Aromatase Inhibitors

Estrogen deficiency is a risk factor for osteoporosis. The use of aromatase inhibitors (AIs) is associated with a significantly increased risk of bone fractures compared with tamoxifen in postmenopausal women with early-stage breast cancer (odds ratio of 1.47).8 National Comprehensive Cancer Network (NCCN) guidelines recommend an evaluation of bone mineral density (BMD) at baseline and periodically thereafter for women undergoing therapy that lowers sex hormones.9 The latest guidelines from the American Society of Clinical Oncology (ASCO) indicate that postmenopausal women and patients on ovarian suppression who receive adjuvant systemic treatment should be considered for bisphosphonate therapy, such as intravenous (IV) zoledronic acid (4 mg every 6 months) or oral clodronate (1600 mg daily).10 Supplementation to reach 1200 mg calcium (total includes dietary sources) and 800 IU vitamin D daily is recommended for all patients.9

Approximately 45–50% of patients on AIs experience musculoskeletal symptoms, including arthralgia, increased tendon thickness, and carpal tunnel syndrome. These side effects are a common cause of therapy discontinuation.11 Although there is no definitive treatment for these symptoms, exercise, massage therapy, acupuncture, and nonsteroidal antiinflammatory drugs (NSAIDs) have demonstrated varying degrees of benefit.12 Switching from one AI to another often can result in better tolerance and compliance, with 72% of patients continuing on letrozole for six months after discontinuing anastrozole due to musculoskeletal symptoms.13

The decrease in circulating estrogen on AI therapy can lead to sexual dysfunction, including vaginal dryness and atrophy, cystitis, vaginitis, painful intercourse, and decreased libido. These side effects are underreported and cause patients significant emotional and physical distress. It is recommended that sexual dysfunction be actively discussed with patients; potential interventions include education, sexual aids (eg, lubricants, lidocaine preparations), sexual counseling, non-hormonal medications, and dietary supplements.

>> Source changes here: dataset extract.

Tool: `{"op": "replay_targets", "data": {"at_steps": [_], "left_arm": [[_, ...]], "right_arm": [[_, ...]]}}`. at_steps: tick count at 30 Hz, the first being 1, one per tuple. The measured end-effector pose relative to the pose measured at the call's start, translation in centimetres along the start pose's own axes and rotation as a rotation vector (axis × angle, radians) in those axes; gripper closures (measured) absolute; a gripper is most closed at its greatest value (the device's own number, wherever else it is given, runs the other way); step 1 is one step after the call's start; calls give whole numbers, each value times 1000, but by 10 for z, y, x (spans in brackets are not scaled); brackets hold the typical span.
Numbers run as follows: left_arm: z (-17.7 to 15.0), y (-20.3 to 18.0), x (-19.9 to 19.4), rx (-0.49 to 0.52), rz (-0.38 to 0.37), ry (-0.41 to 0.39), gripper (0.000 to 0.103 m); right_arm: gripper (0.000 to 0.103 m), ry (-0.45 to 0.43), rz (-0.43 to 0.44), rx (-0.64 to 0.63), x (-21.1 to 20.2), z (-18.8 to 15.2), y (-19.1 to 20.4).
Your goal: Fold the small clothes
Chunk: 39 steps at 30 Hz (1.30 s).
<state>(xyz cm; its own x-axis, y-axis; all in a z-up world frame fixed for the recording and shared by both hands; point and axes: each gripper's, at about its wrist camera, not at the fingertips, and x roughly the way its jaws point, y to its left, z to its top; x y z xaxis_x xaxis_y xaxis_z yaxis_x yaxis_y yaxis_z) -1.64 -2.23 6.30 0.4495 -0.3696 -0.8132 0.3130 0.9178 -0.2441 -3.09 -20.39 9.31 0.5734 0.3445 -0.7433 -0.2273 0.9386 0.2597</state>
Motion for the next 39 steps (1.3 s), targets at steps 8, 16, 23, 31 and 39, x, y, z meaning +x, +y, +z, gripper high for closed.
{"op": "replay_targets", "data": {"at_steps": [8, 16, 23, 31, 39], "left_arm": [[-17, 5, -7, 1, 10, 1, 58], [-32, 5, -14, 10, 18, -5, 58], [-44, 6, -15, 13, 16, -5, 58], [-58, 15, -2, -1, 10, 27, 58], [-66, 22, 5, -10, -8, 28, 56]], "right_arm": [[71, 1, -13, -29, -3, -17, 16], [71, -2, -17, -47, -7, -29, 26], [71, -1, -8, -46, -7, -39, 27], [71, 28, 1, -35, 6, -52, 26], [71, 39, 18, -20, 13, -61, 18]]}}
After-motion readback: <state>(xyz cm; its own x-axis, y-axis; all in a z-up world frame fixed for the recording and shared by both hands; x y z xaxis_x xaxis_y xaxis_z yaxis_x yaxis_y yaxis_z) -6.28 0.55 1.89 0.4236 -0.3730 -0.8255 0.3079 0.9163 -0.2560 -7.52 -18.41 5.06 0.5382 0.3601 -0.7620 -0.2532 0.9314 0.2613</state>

Low-dose vaginal estrogen may be considered for refractory cases.14


Cyclin-Dependent Kinases 4 and 6 Inhibitors

Endocrine therapy is the mainstay treatment for patients with metastatic hormone receptor-positive (HR+)/human epidermal growth factor receptor 2-negative (HER2–) breast cancer. The advent of cyclin-dependent kinase 4 and 6 (CDK4/6) inhibitors such as abemaciclib, palbociclib, and ribociclib, in combination with endocrine therapy to overcome endocrine resistance, has been a breakthrough for first-line treatment of postmenopausal women with HR+ metastatic disease. The use of a CDK4/6 inhibitor with letrozole or anastrozole has been shown to increase progression-free survival to 24–25 months, compared with 14–15 months for endocrine therapy alone.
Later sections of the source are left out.